The move will be confirmed by Education Secretary Michael Gove on Tuesday.

The law will not change but the new guidance will state that as long as prospective adopters show that they are able to care for the child then race should not be a factor.

They will also say that preventing families from adopting children of a different ethnic group is "unacceptable".

Each local authority will be closely monitored and those that persistently ignore the advice could have their adoption services contracted out to voluntary agencies.

Current advice states that social workers must give "due consideration to the child's religious persuasion, racial origin and cultural and linguistic background", but does not specify whether race should be regarded as outweighing other factors.

Children's minister Tim Loughton announced in November last year that the government would be updating its guidance on adoption.

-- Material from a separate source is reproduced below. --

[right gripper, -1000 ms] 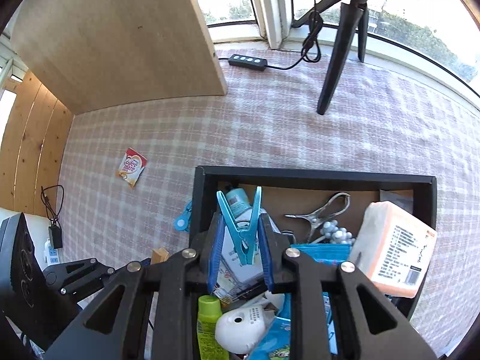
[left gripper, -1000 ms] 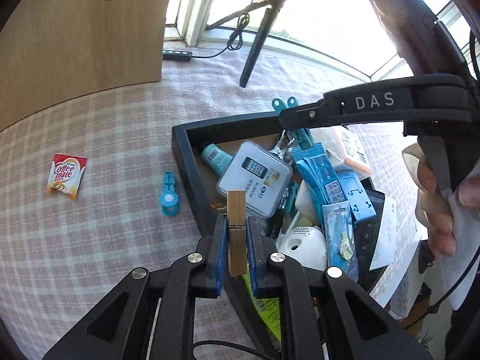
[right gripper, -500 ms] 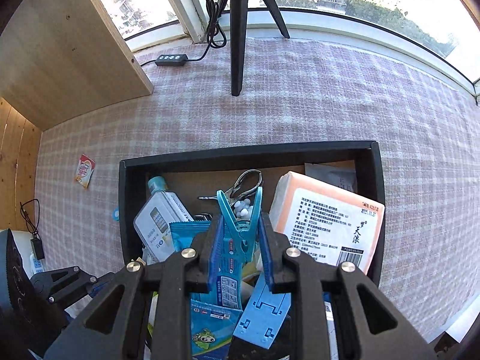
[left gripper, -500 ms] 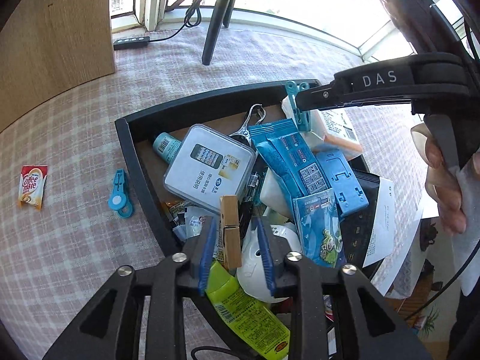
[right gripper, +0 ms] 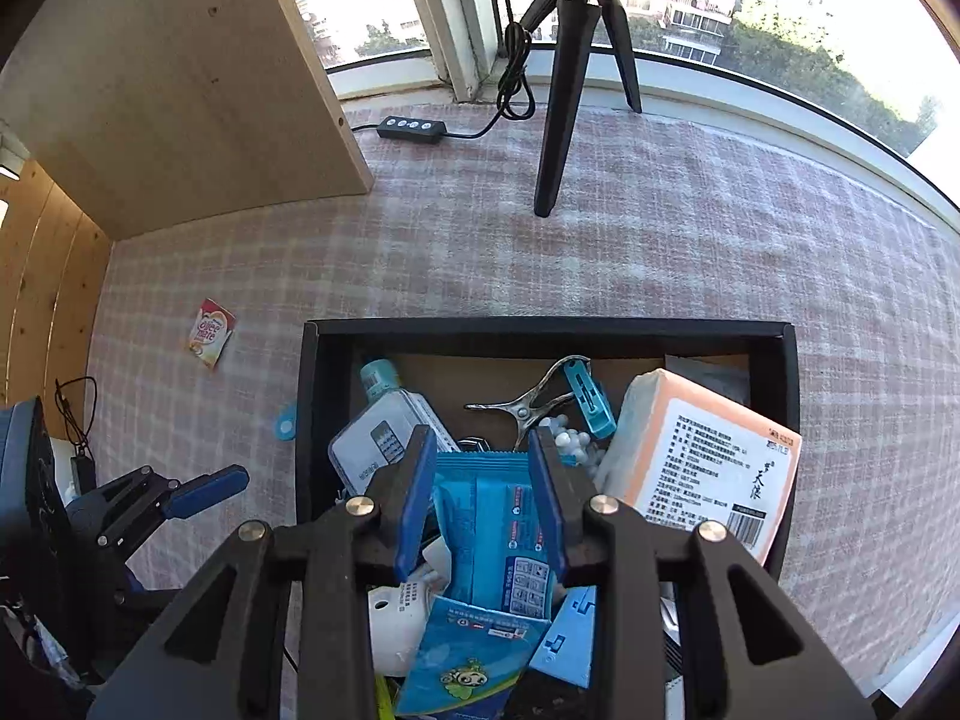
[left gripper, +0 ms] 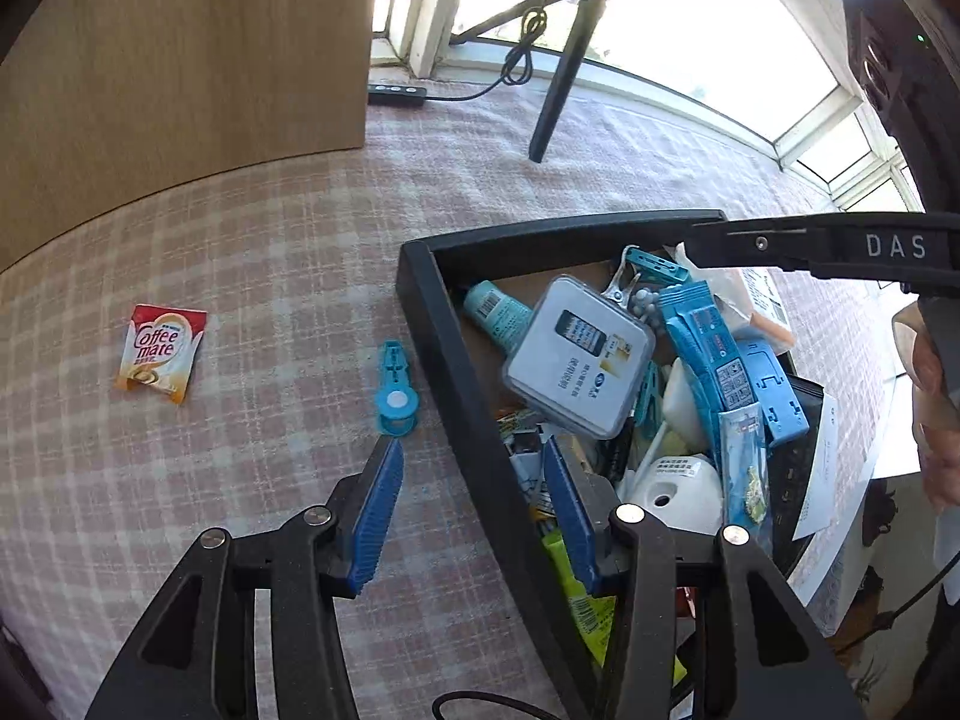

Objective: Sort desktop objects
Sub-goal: 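Grasp the Coffee-mate sachet with the left gripper while the right gripper grasps the second teal clothespin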

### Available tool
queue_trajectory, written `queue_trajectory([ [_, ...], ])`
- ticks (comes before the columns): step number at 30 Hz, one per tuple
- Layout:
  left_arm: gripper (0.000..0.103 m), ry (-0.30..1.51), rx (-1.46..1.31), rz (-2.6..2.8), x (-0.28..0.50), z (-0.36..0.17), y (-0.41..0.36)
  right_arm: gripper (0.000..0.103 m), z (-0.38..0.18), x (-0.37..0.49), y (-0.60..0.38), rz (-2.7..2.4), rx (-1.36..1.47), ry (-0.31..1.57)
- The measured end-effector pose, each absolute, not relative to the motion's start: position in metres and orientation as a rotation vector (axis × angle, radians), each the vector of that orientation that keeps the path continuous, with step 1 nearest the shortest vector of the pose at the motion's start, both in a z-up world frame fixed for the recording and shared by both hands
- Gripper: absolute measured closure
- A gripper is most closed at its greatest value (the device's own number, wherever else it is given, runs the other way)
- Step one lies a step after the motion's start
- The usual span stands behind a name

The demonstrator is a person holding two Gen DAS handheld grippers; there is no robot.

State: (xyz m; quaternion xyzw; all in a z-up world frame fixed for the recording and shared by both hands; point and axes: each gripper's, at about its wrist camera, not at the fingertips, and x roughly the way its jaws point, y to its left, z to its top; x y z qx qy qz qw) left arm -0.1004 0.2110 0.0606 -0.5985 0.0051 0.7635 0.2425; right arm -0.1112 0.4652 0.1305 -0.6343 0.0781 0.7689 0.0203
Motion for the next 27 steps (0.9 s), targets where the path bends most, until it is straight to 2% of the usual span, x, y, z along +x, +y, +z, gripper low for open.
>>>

Sharon - posted on 02/18/2011




Its about damned time. its so weird. I was thinking about this in the shower this morning. I had been looking at some photo journalism award thing... one of the subjects was haiti... brought up all those haitian adoptions which reminded me of a post on the welcome forum a long time ago - a woman had adopted a black baby, how does she take care of the hair....

She got the usual less than helpful shit but she also got some really helpful information too.

Anyway - I got to thinking, they keep saying its about "culture". Um well, wtf? Here in America - what "culture" do blacks have? the new PC label is "african american". My black co-workers call it bullshit. They say "we're black, stop trying to sugar coat it." I love it. One of them is real anti white people adopting black babies but really didn't have a reason why. the other was like "I don't give a fuck". Babies need love, if someone can give that, the rest is all academic. It can be learned.

Which led me to ponder... what is the african part? out of all the black people I know, how many can tell me where in africa they came from? None. Most are mildly curious. But until DNA testing is cheaper they aren't going to investigate it. They feel sorta gipped there aren't records that will help them find some answers but it seems to be a really small small small concern.

Personally - I'm with my coworker. If someone can love a child and provide for them, the skin color doesn't matter.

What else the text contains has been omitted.